• [EXERCISE DETAILS]: Would you count the lines below that contain the string "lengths" and reply with that number only?
------------------------------
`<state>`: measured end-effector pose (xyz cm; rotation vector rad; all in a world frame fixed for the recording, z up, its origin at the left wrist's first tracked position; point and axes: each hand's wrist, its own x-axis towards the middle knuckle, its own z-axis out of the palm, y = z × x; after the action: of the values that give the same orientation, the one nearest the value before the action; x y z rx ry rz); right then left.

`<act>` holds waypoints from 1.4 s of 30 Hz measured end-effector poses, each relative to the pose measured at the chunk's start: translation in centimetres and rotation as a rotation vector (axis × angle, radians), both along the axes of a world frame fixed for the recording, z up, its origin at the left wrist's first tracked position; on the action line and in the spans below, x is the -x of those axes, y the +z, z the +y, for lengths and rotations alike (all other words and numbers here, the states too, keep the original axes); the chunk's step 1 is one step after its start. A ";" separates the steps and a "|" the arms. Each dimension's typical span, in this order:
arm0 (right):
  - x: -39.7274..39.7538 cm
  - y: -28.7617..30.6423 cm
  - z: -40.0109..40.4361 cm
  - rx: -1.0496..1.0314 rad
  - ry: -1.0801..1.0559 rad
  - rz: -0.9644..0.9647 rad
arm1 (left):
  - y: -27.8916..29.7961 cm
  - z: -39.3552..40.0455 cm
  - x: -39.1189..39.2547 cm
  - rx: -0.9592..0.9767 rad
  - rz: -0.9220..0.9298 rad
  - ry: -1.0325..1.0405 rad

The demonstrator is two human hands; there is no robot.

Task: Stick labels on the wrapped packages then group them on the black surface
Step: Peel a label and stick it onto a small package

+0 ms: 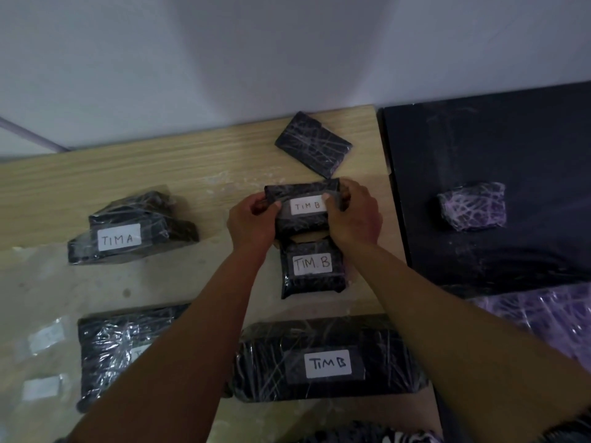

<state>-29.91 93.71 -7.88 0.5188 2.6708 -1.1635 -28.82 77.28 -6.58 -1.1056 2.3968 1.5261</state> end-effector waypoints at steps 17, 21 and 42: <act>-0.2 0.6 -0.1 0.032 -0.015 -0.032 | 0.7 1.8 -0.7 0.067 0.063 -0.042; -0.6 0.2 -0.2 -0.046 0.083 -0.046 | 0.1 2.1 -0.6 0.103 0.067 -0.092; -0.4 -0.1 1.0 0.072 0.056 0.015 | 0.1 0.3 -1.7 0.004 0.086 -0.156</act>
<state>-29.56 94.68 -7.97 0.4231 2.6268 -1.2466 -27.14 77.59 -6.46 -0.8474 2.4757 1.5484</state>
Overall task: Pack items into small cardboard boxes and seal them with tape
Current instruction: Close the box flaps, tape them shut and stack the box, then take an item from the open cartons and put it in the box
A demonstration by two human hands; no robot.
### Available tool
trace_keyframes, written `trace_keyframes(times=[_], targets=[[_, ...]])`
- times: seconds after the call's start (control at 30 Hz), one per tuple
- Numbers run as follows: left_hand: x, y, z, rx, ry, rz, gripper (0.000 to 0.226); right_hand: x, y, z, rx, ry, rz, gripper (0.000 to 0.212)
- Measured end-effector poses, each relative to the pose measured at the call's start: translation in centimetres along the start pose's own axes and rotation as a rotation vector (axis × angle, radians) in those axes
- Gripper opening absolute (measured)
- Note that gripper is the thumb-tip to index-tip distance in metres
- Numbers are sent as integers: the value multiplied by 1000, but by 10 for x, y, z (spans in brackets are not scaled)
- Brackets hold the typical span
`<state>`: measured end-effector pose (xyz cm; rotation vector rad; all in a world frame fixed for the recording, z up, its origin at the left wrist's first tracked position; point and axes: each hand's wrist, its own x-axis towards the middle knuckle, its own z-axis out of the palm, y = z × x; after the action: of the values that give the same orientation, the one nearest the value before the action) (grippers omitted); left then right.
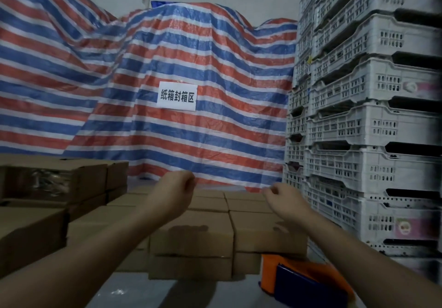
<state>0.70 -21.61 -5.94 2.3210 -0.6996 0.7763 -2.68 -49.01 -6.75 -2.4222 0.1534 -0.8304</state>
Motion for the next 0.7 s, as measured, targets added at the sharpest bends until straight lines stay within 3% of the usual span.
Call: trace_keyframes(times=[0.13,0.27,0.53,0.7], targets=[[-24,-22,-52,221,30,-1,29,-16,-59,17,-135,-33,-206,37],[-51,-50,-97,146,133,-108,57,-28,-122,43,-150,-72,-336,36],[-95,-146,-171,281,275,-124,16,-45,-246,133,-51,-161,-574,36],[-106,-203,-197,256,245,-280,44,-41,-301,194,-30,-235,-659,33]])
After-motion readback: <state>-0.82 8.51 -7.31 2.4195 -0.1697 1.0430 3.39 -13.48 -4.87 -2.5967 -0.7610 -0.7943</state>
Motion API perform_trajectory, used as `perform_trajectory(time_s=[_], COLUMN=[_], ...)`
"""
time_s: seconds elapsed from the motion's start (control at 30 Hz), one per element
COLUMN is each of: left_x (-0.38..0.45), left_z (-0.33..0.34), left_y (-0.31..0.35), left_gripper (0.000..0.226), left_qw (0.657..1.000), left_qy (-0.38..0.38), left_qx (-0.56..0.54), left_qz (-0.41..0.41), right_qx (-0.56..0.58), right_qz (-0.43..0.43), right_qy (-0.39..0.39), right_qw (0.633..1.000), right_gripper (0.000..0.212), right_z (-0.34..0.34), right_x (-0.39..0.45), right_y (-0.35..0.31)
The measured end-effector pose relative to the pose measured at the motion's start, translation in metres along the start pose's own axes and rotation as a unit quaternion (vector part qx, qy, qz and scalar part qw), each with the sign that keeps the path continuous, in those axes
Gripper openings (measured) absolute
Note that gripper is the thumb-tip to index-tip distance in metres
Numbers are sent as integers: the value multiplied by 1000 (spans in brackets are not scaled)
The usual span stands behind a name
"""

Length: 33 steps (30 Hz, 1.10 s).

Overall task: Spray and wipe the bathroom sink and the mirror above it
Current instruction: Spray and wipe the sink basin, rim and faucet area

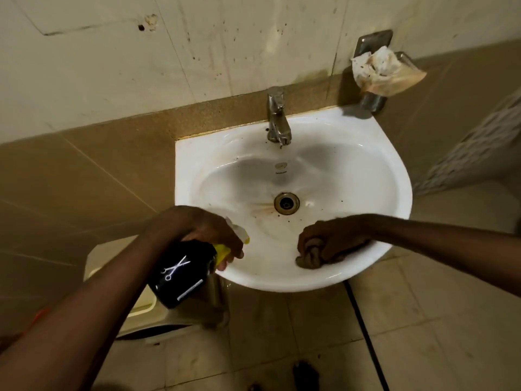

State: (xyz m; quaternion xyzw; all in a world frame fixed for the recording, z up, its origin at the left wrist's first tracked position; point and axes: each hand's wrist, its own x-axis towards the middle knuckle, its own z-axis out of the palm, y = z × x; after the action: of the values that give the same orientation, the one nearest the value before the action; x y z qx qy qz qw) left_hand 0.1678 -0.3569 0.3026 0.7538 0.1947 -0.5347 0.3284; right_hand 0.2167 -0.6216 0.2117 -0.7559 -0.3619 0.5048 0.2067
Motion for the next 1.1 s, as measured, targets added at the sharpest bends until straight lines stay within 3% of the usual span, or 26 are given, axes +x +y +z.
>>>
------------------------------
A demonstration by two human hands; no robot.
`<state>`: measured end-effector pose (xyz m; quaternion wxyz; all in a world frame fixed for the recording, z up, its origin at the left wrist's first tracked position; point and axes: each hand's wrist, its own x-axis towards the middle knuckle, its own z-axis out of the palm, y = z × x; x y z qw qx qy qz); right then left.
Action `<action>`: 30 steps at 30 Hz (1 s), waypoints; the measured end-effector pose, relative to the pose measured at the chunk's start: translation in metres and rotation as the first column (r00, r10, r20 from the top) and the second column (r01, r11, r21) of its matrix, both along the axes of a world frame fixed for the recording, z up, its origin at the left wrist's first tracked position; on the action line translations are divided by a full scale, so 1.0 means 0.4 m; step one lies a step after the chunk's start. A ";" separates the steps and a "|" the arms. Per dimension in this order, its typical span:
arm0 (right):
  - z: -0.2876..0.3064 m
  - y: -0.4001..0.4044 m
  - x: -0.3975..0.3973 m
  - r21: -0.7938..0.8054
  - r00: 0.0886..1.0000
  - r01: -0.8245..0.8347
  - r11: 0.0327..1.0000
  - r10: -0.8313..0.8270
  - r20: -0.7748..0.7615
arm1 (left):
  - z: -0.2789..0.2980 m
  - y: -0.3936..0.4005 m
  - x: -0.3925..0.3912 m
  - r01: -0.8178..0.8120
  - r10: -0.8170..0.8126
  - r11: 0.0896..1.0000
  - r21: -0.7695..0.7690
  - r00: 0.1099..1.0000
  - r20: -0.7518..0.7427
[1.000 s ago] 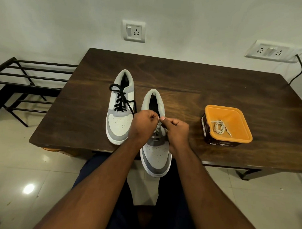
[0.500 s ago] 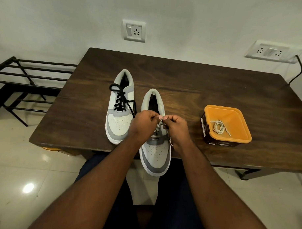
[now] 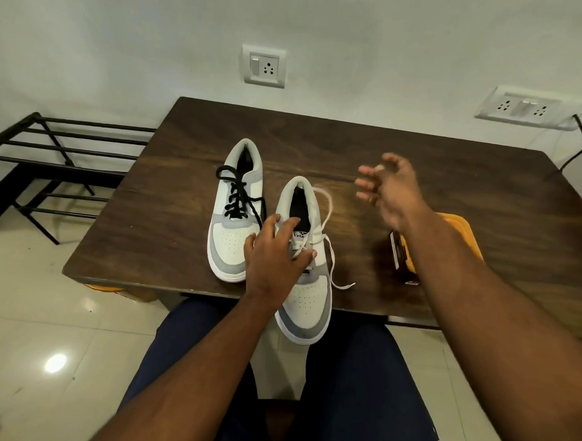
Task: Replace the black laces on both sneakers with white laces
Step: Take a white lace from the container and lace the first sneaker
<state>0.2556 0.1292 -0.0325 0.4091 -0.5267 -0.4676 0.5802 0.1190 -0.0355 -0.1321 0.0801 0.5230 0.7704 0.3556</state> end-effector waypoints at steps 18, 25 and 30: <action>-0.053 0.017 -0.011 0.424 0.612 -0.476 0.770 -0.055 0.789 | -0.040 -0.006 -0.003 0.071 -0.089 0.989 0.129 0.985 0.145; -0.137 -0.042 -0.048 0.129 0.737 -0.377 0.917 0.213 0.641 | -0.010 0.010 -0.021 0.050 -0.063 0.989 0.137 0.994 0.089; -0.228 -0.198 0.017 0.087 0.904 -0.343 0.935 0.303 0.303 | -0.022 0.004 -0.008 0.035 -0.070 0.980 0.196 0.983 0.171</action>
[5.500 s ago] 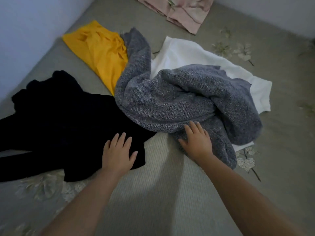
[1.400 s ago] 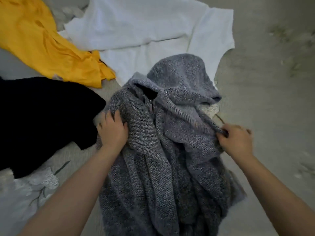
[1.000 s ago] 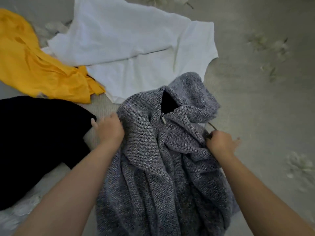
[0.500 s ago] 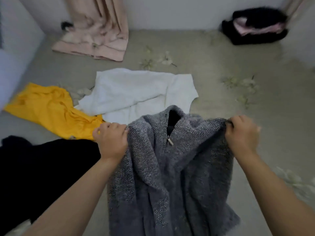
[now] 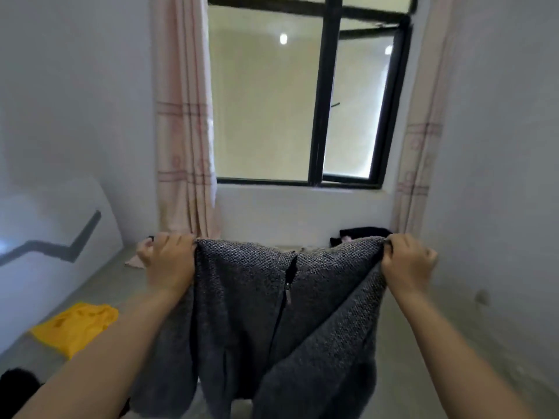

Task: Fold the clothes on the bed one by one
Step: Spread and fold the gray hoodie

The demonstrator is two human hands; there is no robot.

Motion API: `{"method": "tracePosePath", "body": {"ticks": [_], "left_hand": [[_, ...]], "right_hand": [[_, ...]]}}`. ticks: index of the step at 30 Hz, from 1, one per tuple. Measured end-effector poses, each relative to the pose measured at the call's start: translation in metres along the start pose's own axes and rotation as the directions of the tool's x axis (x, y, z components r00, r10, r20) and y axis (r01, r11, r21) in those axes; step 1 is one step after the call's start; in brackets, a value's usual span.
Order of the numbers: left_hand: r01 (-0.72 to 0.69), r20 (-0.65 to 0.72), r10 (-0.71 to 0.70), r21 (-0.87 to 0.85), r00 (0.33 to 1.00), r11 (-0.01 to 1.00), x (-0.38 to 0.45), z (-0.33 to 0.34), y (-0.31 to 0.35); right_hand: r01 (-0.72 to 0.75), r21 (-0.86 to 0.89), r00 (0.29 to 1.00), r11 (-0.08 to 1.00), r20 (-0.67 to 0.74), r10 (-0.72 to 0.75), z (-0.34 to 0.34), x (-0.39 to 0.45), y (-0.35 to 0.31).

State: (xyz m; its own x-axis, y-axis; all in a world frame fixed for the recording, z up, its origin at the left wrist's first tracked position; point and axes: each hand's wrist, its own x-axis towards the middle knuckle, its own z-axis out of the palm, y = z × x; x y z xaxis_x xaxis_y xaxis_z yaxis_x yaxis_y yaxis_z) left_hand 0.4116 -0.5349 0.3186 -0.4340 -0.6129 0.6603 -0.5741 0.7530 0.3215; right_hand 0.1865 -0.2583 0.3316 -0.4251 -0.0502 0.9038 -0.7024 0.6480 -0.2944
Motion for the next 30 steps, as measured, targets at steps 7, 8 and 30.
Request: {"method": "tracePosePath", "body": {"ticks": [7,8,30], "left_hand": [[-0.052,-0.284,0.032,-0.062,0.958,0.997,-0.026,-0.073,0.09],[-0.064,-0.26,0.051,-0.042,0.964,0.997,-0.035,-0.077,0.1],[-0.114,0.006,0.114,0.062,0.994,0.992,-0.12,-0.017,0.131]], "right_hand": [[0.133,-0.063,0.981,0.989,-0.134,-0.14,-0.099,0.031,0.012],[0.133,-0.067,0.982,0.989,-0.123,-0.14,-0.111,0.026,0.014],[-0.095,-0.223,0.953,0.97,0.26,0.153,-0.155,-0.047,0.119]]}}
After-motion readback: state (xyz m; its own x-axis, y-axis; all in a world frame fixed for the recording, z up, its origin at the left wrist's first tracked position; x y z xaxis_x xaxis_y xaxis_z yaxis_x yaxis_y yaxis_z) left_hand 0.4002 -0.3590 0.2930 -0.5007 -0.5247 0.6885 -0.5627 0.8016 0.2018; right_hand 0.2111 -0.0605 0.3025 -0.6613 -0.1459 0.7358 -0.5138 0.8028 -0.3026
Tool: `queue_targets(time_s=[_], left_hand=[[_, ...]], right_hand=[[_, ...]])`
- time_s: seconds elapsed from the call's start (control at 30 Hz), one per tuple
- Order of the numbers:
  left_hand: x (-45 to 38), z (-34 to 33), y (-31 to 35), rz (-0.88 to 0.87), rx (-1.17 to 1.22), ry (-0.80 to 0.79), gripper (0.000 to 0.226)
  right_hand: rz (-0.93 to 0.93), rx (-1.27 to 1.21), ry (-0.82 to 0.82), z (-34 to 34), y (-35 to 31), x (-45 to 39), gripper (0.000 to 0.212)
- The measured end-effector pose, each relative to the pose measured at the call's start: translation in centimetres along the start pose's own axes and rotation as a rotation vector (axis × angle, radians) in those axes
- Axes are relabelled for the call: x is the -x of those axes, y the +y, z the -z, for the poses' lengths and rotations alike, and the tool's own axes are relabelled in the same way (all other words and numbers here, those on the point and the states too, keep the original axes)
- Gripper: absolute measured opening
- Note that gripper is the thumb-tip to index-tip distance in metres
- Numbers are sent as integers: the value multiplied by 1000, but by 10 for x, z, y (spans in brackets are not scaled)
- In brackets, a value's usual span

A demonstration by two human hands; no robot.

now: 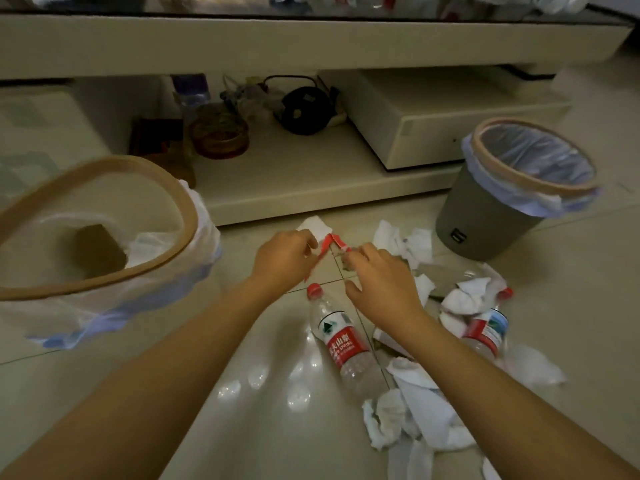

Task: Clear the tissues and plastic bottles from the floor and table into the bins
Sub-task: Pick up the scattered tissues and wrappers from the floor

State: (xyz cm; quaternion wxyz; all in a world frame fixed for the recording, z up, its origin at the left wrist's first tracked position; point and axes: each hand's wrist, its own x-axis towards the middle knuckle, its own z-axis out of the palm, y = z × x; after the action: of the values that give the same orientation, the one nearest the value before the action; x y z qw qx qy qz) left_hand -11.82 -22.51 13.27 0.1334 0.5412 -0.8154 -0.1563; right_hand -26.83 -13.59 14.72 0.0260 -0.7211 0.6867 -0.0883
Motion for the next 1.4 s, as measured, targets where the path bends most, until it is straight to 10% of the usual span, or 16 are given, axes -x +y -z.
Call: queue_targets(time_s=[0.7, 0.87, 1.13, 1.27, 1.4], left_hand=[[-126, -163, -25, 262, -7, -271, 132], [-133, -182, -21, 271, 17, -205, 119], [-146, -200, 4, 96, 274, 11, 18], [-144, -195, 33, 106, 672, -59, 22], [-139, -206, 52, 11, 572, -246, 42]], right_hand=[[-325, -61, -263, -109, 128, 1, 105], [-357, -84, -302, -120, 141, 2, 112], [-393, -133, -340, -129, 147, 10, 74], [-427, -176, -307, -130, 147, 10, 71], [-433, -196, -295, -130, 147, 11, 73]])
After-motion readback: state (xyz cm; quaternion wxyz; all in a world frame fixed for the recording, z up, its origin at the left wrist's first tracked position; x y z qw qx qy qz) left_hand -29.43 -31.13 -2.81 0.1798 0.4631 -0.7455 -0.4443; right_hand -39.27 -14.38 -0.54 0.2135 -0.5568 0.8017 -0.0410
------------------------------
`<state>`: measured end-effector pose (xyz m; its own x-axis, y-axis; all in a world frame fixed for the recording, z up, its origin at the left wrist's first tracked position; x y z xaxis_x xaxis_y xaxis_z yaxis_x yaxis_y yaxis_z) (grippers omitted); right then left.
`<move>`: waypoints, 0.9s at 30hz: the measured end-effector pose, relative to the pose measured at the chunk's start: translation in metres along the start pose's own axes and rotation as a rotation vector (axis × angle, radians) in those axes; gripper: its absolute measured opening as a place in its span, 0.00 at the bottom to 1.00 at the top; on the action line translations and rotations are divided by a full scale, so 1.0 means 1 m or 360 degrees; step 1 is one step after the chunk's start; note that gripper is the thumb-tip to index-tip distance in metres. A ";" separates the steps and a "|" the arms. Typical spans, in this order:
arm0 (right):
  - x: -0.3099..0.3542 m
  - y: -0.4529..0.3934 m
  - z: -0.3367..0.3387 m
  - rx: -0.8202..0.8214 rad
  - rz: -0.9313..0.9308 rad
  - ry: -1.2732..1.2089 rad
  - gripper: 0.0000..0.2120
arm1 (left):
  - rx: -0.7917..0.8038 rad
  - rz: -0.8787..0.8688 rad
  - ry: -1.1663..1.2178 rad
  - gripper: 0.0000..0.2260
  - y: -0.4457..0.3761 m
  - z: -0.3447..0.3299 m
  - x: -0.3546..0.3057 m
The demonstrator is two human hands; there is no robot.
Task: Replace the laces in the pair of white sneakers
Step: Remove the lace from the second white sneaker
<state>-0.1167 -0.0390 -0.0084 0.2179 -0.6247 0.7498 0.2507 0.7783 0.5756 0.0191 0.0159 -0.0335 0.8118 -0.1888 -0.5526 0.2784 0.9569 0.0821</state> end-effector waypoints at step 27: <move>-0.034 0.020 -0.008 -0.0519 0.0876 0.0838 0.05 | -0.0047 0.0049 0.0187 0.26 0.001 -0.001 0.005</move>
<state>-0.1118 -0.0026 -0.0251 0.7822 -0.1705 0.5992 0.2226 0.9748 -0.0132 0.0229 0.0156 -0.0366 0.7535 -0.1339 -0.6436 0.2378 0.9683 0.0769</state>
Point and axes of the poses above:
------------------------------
• [TASK OUTPUT]: 2